In einer lockeren Gesprächsrunde stellten Pflaum-Borsi und Paul Stollhof dem Bischof die Schule vor. So erkundigte sich Fürst, ob auch Schüler anderer Konfessionen an St. Klara unterrichtet werden. Dies bejahte Pflaum-Borsi. So gibt es evangelische und katholische Religion, sogar Musliminnen werden unterrichtet. "Eltern anderer Konfessionen kommen auf die Schule zu, weil sie das Angebot schätzen", betonte Pflaum-Borsi. Begegnungen mit Schülerinnen standen im Mittelpunkt des ersten Besuchs von Bischof Gebhard Fürst. So wollte eine Fünftklässlerin wissen, wie man Bischof wird. Hier musste Fürst schmunzeln: "Das kam für mich damals ganz überraschend." Bischof zu werden könne man nicht planen, da man gewählt werde. Mit 16 Jahren habe er bereits gewusst, dass er Priester werden wolle. 14 Jahre sei er Leiter der katholischen Akademie in Hohenheim gewesen. Eines Abends habe ihn Domdekan Georg Kopp angerufen und ihm mitgeteilt, dass er zum Bischof gewählt wurde.

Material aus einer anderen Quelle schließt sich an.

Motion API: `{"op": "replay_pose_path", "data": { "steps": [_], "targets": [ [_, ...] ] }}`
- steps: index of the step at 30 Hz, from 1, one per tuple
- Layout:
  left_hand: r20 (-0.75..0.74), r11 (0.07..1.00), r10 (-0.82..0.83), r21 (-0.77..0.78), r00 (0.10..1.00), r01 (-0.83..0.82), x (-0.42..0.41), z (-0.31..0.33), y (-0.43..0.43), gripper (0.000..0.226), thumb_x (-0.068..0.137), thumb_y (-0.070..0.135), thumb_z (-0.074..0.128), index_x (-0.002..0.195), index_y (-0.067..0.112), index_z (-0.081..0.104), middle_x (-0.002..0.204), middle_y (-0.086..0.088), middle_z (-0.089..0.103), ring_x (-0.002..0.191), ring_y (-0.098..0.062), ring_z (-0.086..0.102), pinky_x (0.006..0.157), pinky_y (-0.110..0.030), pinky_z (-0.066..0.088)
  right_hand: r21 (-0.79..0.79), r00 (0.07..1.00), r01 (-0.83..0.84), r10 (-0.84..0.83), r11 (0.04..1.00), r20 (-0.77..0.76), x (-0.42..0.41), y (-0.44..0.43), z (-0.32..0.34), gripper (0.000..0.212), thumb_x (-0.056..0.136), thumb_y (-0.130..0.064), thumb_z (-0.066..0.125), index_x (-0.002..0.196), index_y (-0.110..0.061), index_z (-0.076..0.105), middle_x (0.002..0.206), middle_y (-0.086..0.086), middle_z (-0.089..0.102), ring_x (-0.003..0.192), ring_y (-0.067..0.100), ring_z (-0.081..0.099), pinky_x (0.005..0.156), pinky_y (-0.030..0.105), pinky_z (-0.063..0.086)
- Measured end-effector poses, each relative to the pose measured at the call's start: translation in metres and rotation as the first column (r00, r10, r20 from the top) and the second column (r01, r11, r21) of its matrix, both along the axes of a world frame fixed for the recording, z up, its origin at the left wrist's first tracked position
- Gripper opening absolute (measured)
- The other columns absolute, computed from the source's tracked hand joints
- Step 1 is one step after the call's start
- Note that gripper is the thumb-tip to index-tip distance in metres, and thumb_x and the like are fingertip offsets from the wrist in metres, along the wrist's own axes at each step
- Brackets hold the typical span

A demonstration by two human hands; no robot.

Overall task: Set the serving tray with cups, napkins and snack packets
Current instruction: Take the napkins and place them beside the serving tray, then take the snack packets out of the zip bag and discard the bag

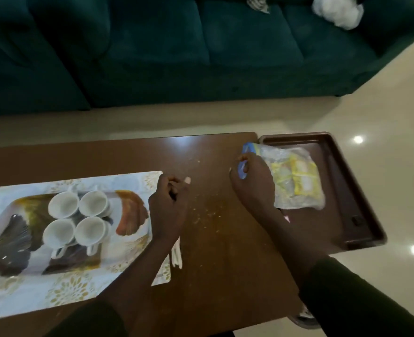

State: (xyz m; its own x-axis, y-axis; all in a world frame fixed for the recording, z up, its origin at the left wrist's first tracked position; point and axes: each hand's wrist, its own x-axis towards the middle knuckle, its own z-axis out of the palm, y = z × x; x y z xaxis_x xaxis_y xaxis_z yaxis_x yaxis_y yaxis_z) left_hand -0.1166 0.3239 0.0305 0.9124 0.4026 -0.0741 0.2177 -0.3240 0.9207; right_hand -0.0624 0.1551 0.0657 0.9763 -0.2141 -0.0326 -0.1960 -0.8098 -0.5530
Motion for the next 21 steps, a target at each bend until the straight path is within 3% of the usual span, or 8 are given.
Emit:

Eine andere Schülerin wollte wissen, wer der Chef von Bischof Fürst sei. "Mein Chef ist der liebe Gott", lachte Fürst. Gegen halb sieben stehe er auf, zuerst werde dann gebetet. Was schon eine Bürde sei, seien die vielen Briefe, die er täglich bekomme und die alle beantwortet werden. Höhepunkte seien für ihn Fahrten nach Rom, so sei er schon mehrfach Papst Benedikt XVI. begegnet. Schön seien auch Reisen mit befreundeten Priestern, etwa nach Italien oder dieses Jahr nach Norwegen.